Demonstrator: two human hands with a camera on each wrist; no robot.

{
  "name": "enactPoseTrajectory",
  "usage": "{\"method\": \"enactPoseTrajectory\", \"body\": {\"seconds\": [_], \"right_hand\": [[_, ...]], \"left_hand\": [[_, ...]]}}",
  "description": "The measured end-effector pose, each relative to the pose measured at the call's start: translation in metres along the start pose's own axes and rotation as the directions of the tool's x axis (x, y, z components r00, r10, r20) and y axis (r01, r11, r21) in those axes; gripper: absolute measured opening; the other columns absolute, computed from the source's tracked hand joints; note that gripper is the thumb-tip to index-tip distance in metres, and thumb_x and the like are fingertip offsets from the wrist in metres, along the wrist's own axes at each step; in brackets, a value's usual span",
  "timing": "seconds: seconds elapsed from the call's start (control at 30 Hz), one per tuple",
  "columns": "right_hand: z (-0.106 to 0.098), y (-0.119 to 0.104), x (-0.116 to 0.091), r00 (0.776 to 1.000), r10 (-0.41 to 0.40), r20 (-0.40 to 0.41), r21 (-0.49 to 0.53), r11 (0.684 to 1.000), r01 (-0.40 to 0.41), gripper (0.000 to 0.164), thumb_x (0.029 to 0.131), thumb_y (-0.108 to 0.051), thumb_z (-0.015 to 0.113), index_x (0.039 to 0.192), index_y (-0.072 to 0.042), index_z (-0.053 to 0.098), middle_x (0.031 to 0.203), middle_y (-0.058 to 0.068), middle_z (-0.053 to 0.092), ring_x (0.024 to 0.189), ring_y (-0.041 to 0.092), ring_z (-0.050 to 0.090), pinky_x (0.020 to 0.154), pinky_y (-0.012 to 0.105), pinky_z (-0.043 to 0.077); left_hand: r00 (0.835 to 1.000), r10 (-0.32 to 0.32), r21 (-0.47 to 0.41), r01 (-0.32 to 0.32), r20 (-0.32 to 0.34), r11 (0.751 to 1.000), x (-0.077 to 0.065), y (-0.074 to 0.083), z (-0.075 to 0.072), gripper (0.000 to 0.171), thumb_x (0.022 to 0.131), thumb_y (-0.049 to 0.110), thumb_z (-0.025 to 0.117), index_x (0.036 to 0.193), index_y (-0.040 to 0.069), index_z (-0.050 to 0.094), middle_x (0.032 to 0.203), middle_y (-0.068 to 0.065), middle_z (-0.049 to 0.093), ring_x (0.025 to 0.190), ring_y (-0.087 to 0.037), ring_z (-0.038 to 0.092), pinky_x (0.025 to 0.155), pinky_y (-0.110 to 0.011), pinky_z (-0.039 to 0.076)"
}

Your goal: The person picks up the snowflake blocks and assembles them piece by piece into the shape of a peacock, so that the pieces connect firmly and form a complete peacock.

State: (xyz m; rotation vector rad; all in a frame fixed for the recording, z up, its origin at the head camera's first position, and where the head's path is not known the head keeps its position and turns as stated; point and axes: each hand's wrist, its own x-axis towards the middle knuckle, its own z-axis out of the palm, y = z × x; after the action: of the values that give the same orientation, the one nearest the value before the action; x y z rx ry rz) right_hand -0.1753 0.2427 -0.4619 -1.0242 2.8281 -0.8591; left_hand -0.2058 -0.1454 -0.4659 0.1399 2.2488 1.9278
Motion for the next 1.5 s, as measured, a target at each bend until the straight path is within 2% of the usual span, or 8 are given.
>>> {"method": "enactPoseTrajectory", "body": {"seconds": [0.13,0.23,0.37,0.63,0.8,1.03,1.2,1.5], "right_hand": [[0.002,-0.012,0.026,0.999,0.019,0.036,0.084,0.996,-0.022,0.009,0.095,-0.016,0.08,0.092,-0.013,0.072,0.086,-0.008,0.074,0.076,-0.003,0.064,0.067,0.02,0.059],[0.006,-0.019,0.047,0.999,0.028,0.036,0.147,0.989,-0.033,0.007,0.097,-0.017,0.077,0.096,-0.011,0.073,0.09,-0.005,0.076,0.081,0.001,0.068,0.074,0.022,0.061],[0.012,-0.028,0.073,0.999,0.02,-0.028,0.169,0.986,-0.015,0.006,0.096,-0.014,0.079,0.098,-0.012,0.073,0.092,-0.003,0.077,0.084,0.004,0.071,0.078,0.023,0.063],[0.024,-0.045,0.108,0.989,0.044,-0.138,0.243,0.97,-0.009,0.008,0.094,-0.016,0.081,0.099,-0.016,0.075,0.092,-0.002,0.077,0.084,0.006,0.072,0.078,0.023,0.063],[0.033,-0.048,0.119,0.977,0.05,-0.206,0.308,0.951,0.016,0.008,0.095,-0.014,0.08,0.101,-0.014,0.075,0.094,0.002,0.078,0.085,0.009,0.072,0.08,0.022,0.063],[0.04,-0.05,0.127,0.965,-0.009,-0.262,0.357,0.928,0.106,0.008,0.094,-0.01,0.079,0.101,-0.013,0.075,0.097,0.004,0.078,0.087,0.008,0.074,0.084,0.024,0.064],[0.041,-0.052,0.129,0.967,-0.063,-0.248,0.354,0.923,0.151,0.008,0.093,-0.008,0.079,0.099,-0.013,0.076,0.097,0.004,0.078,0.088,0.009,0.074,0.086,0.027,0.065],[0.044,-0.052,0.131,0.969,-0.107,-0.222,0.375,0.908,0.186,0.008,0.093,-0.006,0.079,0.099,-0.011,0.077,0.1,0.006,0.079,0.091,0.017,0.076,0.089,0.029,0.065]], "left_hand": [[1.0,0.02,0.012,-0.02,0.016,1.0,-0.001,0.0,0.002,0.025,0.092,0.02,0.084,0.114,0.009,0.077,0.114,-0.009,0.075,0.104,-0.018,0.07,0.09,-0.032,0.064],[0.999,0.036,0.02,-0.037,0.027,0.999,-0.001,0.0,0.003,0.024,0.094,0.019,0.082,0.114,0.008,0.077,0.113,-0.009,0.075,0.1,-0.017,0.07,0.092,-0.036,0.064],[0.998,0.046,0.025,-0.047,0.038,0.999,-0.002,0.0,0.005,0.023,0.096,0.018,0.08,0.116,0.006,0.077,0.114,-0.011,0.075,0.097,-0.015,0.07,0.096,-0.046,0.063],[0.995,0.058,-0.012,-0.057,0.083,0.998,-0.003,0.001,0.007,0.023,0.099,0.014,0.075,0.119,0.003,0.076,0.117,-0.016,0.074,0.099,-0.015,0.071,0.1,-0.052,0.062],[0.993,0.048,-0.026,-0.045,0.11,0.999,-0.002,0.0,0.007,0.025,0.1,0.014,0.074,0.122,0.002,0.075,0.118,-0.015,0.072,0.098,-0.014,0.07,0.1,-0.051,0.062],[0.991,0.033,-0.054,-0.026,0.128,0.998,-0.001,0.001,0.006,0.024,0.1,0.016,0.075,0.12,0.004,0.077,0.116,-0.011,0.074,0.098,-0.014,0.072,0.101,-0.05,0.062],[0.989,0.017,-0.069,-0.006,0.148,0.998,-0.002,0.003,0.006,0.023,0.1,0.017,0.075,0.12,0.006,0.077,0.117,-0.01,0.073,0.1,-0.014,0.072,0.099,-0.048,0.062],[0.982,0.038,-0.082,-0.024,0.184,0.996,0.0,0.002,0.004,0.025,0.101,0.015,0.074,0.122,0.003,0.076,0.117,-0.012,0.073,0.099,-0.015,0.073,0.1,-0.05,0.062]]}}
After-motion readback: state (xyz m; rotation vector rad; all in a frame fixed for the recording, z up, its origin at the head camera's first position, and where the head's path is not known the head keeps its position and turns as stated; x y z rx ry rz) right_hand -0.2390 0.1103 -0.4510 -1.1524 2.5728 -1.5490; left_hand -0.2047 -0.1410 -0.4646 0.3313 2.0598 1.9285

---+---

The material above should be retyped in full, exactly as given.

Demonstrator: two human hands with a camera on each wrist; no robot.

{
  "name": "enactPoseTrajectory",
  "usage": "{\"method\": \"enactPoseTrajectory\", \"body\": {\"seconds\": [_], \"right_hand\": [[_, ...]], \"left_hand\": [[_, ...]]}}",
  "description": "The measured end-effector pose, each relative to the pose measured at the call's start: translation in metres along the start pose's own axes and rotation as the directions of the tool's x axis (x, y, z components r00, r10, r20) and y axis (r01, r11, r21) in those axes; gripper: absolute measured opening; the other columns absolute, computed from the source's tracked hand joints; note that gripper is the thumb-tip to index-tip distance in metres, and thumb_x and the like are fingertip offsets from the wrist in metres, along the wrist's own axes at each step; in brackets, a value's usual span",
  "timing": "seconds: seconds elapsed from the call's start (control at 30 Hz), one per tuple",
  "columns": "right_hand: z (-0.106 to 0.098), y (-0.119 to 0.104), x (-0.116 to 0.091), r00 (0.776 to 1.000), r10 (-0.41 to 0.40), r20 (-0.40 to 0.41), r21 (-0.49 to 0.53), r11 (0.684 to 1.000), r01 (-0.40 to 0.41), gripper (0.000 to 0.164), thumb_x (0.029 to 0.131), thumb_y (-0.108 to 0.051), thumb_z (-0.015 to 0.113), index_x (0.039 to 0.192), index_y (-0.072 to 0.042), index_z (-0.053 to 0.098), middle_x (0.031 to 0.203), middle_y (-0.058 to 0.068), middle_z (-0.053 to 0.092), ring_x (0.024 to 0.189), ring_y (-0.041 to 0.092), ring_z (-0.050 to 0.090), pinky_x (0.020 to 0.154), pinky_y (-0.012 to 0.105), pinky_z (-0.043 to 0.077); left_hand: r00 (0.835 to 1.000), r10 (-0.32 to 0.32), r21 (-0.47 to 0.41), r01 (-0.32 to 0.32), r20 (-0.32 to 0.34), r11 (0.751 to 1.000), x (-0.077 to 0.065), y (-0.074 to 0.083), z (-0.075 to 0.072), gripper (0.000 to 0.171), thumb_x (0.022 to 0.131), thumb_y (-0.049 to 0.110), thumb_z (-0.025 to 0.117), index_x (0.036 to 0.193), index_y (-0.040 to 0.069), index_z (-0.050 to 0.094), middle_x (0.032 to 0.203), middle_y (-0.068 to 0.065), middle_z (-0.049 to 0.093), ring_x (0.025 to 0.190), ring_y (-0.087 to 0.037), ring_z (-0.038 to 0.092), pinky_x (0.025 to 0.155), pinky_y (-0.110 to 0.011), pinky_z (-0.039 to 0.076)"
}

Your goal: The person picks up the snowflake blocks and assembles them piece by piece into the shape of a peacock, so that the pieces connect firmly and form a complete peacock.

State: (xyz m; rotation vector rad; all in a frame fixed for the recording, z up, its origin at the head camera's first position, and where the head's path is not known the head keeps its position and turns as stated; point and axes: each hand's wrist, its own x-axis towards the middle knuckle, its own z-axis out of the palm, y = z × x; after the action: of the values that give the same orientation, the one nearest the value before the action; x y z rx ry rz) right_hand -0.1753 0.2427 -0.4619 -1.0242 2.8281 -0.8591; left_hand -0.2058 -0.1454 -0.4659 0.1399 2.2488 1.9278
Motion for the next 1.5 s, as measured, a target at each bend until the straight path is within 2% of the usual span, or 8 are given.
>>> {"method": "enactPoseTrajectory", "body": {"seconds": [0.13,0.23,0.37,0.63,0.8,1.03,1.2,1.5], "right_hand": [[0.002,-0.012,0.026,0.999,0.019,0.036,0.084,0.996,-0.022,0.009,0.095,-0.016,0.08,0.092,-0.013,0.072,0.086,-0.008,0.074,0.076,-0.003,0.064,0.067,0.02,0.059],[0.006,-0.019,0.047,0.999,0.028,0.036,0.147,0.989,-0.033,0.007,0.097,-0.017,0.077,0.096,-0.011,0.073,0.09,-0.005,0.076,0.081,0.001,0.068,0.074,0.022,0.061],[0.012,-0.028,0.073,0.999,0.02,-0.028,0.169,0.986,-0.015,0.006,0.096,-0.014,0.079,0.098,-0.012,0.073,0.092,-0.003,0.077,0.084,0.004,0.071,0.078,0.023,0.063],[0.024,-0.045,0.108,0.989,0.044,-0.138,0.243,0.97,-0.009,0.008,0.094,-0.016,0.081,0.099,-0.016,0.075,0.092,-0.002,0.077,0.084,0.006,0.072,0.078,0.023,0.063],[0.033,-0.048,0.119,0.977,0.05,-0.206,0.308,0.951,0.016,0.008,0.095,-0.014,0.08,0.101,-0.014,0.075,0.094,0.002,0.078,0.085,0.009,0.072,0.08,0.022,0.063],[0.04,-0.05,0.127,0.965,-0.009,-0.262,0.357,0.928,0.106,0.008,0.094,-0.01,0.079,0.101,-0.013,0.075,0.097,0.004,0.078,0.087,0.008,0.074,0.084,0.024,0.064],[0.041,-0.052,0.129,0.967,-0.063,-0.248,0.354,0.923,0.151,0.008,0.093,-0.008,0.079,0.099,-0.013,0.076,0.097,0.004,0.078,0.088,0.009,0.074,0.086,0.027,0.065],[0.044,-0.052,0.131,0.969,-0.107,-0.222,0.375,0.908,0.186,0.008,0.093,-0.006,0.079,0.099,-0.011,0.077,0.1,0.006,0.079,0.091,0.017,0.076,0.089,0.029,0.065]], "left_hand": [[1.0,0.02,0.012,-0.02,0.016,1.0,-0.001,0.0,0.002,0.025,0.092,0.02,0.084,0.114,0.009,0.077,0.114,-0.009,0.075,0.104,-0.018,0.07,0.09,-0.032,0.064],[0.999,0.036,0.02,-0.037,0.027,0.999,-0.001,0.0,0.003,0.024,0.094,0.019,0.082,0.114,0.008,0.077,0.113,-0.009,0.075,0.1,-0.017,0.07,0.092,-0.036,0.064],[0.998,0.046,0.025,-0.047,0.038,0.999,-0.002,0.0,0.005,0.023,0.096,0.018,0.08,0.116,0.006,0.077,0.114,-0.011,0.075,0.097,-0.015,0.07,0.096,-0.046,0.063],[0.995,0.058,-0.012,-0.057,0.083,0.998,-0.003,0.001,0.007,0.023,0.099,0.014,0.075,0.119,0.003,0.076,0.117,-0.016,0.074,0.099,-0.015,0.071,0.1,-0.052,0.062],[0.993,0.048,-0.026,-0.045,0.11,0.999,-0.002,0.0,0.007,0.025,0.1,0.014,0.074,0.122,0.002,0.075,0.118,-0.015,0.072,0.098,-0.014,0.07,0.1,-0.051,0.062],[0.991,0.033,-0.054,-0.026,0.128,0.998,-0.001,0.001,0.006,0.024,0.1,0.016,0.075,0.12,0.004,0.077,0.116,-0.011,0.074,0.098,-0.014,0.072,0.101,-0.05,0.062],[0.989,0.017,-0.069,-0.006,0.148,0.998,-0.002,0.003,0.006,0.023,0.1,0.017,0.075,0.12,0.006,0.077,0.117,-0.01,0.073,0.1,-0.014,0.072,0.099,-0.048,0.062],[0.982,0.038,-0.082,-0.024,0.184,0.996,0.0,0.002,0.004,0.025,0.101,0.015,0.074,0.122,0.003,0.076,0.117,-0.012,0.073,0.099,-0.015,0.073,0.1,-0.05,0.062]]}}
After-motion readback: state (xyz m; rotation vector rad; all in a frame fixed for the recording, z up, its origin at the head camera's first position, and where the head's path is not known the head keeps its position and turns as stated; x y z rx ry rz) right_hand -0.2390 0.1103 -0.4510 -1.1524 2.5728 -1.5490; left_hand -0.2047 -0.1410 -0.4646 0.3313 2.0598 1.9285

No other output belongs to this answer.